## Task directions
Would you please repeat all of the data exactly, omitting the pictures?
(Data segment)
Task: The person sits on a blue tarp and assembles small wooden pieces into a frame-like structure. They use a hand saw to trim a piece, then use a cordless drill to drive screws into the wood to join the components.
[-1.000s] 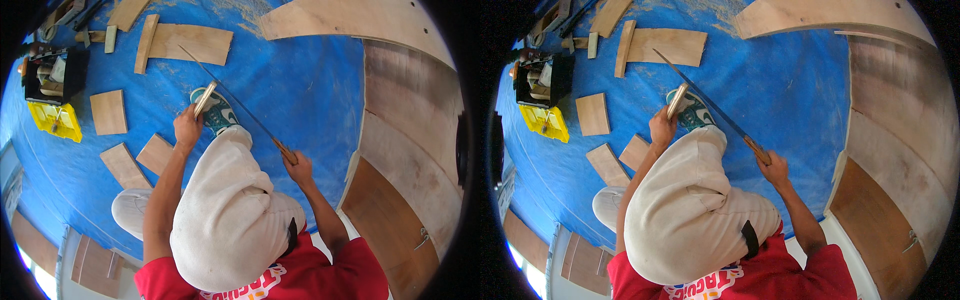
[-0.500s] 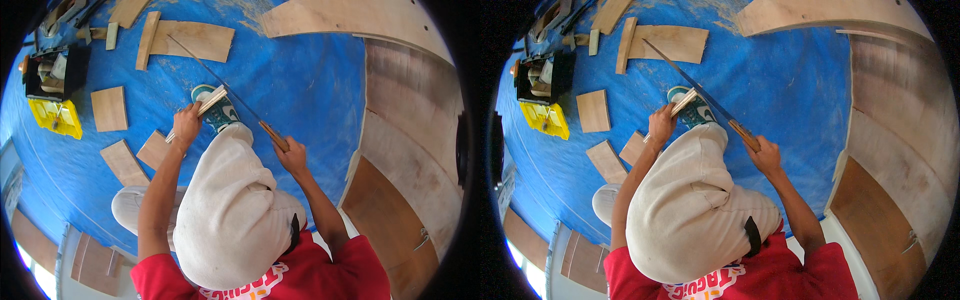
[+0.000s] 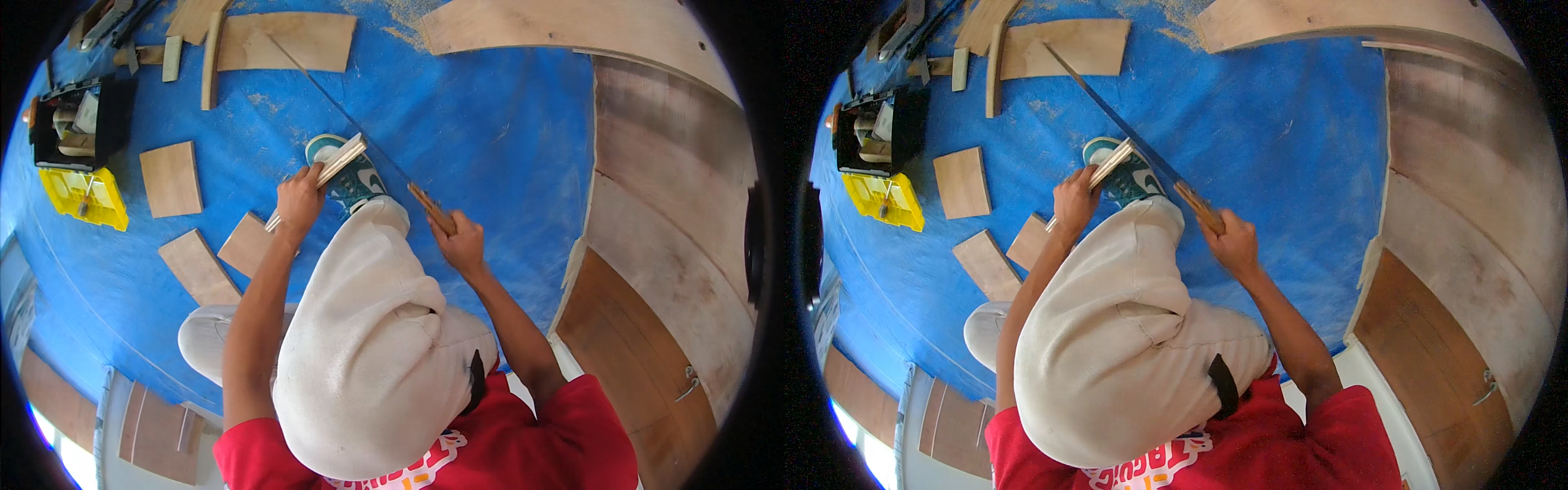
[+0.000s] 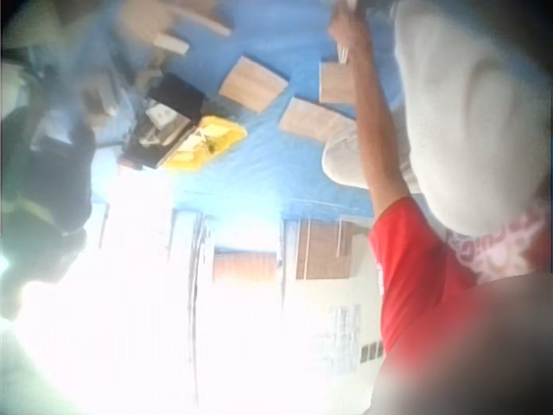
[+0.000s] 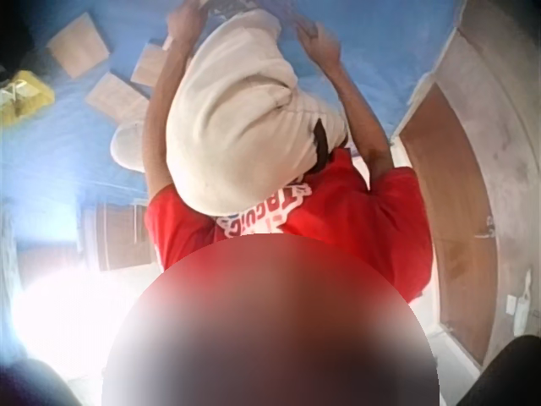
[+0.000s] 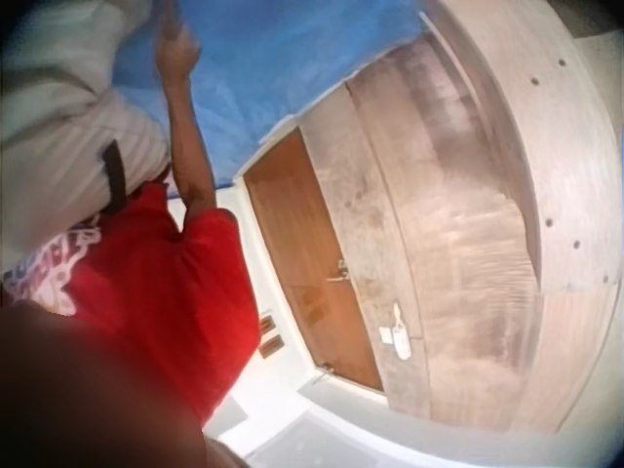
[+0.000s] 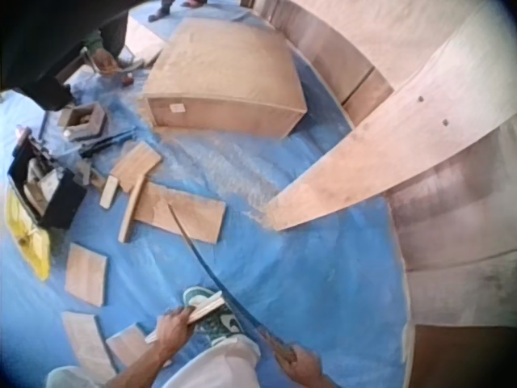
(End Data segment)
## Answer to this exercise
Task: The person sits on a blue tarp and assembles small wooden pieces into a frame-like structure. They use a hand saw to trim a piece, then use a cordless drill to drive screws into the wood to join the components.
[-1.000s] 
[-0.500s] 
[+0.000s] 
[+0.000s] 
[+0.000s] 
[+0.000s] 
[+0.000s] 

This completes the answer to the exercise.